* [WHAT TO WORK ON]: Print the data below exactly, but only the lines from the one containing "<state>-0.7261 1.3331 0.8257" down to the one containing "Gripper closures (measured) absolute", inclusive.

* [DATA SUPPLIED]:
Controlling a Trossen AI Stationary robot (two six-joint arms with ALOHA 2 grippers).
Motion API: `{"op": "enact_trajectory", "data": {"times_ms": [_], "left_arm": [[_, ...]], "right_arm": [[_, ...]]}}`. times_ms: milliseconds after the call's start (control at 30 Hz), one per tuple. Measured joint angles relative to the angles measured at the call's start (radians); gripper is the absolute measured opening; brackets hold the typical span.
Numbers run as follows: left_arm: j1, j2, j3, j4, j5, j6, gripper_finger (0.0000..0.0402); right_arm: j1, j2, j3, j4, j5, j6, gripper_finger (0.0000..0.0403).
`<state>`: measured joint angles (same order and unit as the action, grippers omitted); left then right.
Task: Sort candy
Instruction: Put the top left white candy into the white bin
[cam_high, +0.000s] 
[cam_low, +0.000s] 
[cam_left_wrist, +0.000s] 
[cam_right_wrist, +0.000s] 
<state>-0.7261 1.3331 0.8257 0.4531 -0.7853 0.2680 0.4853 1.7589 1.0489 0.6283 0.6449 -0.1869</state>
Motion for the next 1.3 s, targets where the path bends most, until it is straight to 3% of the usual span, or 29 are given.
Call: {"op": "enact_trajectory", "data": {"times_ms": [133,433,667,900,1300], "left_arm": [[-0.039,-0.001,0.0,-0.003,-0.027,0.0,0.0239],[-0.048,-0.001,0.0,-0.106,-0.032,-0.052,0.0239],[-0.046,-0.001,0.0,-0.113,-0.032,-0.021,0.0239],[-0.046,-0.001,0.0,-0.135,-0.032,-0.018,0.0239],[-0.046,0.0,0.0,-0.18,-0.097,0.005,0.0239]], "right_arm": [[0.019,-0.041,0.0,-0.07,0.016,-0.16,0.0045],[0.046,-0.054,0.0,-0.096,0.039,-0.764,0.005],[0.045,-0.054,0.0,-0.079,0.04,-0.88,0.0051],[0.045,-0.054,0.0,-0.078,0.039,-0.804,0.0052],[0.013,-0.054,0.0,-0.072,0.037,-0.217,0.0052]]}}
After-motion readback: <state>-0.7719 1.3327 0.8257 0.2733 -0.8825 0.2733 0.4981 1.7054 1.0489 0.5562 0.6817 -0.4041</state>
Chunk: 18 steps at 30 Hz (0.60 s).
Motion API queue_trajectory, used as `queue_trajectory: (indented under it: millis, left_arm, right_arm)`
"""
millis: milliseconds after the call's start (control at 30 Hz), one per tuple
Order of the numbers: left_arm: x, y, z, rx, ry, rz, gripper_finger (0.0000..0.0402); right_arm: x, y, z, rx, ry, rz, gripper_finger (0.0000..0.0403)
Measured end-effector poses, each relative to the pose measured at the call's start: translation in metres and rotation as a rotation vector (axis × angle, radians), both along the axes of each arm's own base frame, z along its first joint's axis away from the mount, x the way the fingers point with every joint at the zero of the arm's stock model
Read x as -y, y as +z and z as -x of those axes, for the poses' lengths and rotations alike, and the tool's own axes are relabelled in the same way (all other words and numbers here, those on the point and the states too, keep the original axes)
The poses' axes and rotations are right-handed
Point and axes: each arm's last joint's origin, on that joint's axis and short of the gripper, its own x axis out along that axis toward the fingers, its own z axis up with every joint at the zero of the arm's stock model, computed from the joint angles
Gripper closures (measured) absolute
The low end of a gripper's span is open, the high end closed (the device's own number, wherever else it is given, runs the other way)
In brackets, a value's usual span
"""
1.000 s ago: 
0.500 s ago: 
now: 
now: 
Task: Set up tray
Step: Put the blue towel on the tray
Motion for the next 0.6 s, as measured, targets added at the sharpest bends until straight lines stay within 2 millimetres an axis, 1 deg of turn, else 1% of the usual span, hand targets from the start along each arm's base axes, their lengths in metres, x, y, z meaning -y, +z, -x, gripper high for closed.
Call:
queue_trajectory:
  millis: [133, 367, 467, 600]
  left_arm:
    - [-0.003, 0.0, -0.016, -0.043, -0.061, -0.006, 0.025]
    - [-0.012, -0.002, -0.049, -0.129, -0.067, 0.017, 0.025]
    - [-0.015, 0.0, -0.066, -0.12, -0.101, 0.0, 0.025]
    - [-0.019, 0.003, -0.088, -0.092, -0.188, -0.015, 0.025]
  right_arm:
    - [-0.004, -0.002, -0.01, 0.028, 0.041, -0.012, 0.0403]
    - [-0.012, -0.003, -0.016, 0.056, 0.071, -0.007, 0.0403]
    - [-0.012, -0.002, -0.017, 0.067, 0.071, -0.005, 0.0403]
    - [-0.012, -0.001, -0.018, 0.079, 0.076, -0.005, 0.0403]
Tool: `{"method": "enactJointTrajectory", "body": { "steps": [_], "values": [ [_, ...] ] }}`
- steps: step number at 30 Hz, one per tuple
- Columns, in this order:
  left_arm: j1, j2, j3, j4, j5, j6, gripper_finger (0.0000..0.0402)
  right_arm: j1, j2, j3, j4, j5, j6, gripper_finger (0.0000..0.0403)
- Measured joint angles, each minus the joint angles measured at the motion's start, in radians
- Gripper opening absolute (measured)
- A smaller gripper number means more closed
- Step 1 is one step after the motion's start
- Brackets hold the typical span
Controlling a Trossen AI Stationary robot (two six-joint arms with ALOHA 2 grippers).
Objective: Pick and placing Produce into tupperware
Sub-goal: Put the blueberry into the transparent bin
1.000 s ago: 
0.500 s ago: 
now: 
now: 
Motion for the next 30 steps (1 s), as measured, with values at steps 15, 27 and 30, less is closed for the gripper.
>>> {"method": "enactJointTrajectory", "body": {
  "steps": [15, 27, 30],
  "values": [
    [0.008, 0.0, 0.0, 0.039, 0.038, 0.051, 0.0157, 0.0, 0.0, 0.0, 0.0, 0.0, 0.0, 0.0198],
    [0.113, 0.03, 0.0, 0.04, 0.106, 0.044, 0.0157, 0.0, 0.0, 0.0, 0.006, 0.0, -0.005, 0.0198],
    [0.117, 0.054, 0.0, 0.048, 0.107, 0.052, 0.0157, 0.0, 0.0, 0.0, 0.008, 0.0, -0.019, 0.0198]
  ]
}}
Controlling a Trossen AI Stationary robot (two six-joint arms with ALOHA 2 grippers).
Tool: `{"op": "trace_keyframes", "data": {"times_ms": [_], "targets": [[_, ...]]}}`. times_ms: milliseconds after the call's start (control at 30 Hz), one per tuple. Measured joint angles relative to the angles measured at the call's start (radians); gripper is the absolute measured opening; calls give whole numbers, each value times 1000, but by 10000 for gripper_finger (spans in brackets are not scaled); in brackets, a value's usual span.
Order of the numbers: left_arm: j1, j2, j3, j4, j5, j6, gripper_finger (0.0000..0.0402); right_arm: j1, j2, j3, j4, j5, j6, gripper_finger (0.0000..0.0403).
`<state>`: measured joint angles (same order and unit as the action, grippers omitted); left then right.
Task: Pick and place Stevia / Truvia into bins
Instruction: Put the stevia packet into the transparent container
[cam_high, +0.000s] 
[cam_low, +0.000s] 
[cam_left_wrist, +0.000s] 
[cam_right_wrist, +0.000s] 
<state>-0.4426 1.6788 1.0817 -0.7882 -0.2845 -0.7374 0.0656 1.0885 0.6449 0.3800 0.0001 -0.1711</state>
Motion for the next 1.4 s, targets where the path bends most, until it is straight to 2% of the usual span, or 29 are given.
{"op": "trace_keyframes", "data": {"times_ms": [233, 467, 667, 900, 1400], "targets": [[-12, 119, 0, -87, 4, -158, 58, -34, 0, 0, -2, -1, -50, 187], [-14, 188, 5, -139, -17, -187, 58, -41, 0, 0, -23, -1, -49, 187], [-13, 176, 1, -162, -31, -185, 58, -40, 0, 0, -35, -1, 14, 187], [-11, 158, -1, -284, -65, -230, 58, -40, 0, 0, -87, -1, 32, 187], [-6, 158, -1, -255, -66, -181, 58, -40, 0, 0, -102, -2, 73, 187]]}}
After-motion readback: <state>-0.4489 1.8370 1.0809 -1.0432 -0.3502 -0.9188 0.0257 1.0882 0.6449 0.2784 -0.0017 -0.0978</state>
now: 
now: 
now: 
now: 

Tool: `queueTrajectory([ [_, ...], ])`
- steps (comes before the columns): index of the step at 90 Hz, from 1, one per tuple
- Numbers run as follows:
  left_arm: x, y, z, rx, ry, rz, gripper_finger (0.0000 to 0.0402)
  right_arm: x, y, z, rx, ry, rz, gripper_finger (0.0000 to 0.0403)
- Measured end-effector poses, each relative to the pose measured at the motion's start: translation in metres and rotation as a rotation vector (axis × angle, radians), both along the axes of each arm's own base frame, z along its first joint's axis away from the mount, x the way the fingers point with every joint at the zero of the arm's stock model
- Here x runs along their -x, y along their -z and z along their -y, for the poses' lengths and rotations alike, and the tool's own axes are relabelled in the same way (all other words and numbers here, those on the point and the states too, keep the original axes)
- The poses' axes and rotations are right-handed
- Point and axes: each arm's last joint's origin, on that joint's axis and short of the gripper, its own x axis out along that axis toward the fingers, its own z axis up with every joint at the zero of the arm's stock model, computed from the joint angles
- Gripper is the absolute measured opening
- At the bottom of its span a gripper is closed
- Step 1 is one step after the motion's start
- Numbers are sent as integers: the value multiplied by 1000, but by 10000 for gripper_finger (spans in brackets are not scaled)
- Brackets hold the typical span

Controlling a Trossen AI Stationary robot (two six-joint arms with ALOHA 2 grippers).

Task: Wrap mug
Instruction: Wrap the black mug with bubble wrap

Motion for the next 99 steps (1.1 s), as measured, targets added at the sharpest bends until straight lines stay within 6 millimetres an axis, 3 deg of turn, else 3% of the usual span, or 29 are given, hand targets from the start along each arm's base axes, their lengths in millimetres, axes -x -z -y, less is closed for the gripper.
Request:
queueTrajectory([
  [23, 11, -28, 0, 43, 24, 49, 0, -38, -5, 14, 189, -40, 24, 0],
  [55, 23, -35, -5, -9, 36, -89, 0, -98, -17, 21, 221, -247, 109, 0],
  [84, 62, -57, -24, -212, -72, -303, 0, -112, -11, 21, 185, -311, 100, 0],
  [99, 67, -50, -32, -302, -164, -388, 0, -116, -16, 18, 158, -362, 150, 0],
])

* [WRITTEN RESPONSE]:
<state>-0.7261 1.3331 0.8257 0.4531 -0.7853 0.2680 0.4853 1.7589 1.0489 0.6283 0.6449 -0.1869</state>
Motion for the next 1.3 s, targets where the path bends most, until it is straight to 3% of the usual span, or 29 are given.
Call: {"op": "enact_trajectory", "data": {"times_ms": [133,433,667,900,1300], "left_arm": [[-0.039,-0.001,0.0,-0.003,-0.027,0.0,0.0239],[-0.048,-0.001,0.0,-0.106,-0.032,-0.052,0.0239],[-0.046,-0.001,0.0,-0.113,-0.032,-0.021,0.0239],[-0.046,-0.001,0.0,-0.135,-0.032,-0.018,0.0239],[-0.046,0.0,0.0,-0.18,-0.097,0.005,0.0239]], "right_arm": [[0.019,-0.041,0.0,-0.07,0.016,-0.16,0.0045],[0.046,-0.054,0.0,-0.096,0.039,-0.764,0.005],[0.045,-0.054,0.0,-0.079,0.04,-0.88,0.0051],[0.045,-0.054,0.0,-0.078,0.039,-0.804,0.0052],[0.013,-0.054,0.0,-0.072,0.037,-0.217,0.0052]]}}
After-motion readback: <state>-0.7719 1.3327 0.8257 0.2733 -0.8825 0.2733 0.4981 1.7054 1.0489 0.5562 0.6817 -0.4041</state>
Chunk: 18 steps at 30 Hz (0.60 s).
Motion API queue_trajectory, used as `queue_trajectory: (indented under it: millis, left_arm, right_arm)`
"""
millis: milliseconds after the call's start (control at 30 Hz), one per tuple
Order of the numbers: left_arm: x, y, z, rx, ry, rz, gripper_finger (0.0000..0.0402); right_arm: x, y, z, rx, ry, rz, gripper_finger (0.0000..0.0403)
Measured end-effector poses, each relative to the pose measured at the call's start: translation in metres and rotation as a rotation vector (axis × angle, radians), both along the axes of each arm's own base frame, z along its first joint's axis away from the mount, x the way the fingers point with every joint at the zero of the arm's stock model
Read x as -y, y as +z and z as -x of those axes, for the poses' lengths and rotations alike, and the tool's own axes are relabelled in the same way (all other words and numbers here, those on the point and the states too, keep the original axes)
The poses' axes and rotations are right-handed
Point and axes: each arm's last joint's origin, on that joint's axis and short of the gripper, its own x axis out along that axis toward the fingers, its own z axis up with every joint at the zero of the arm's stock model, computed from the joint angles
Gripper closures (measured) absolute

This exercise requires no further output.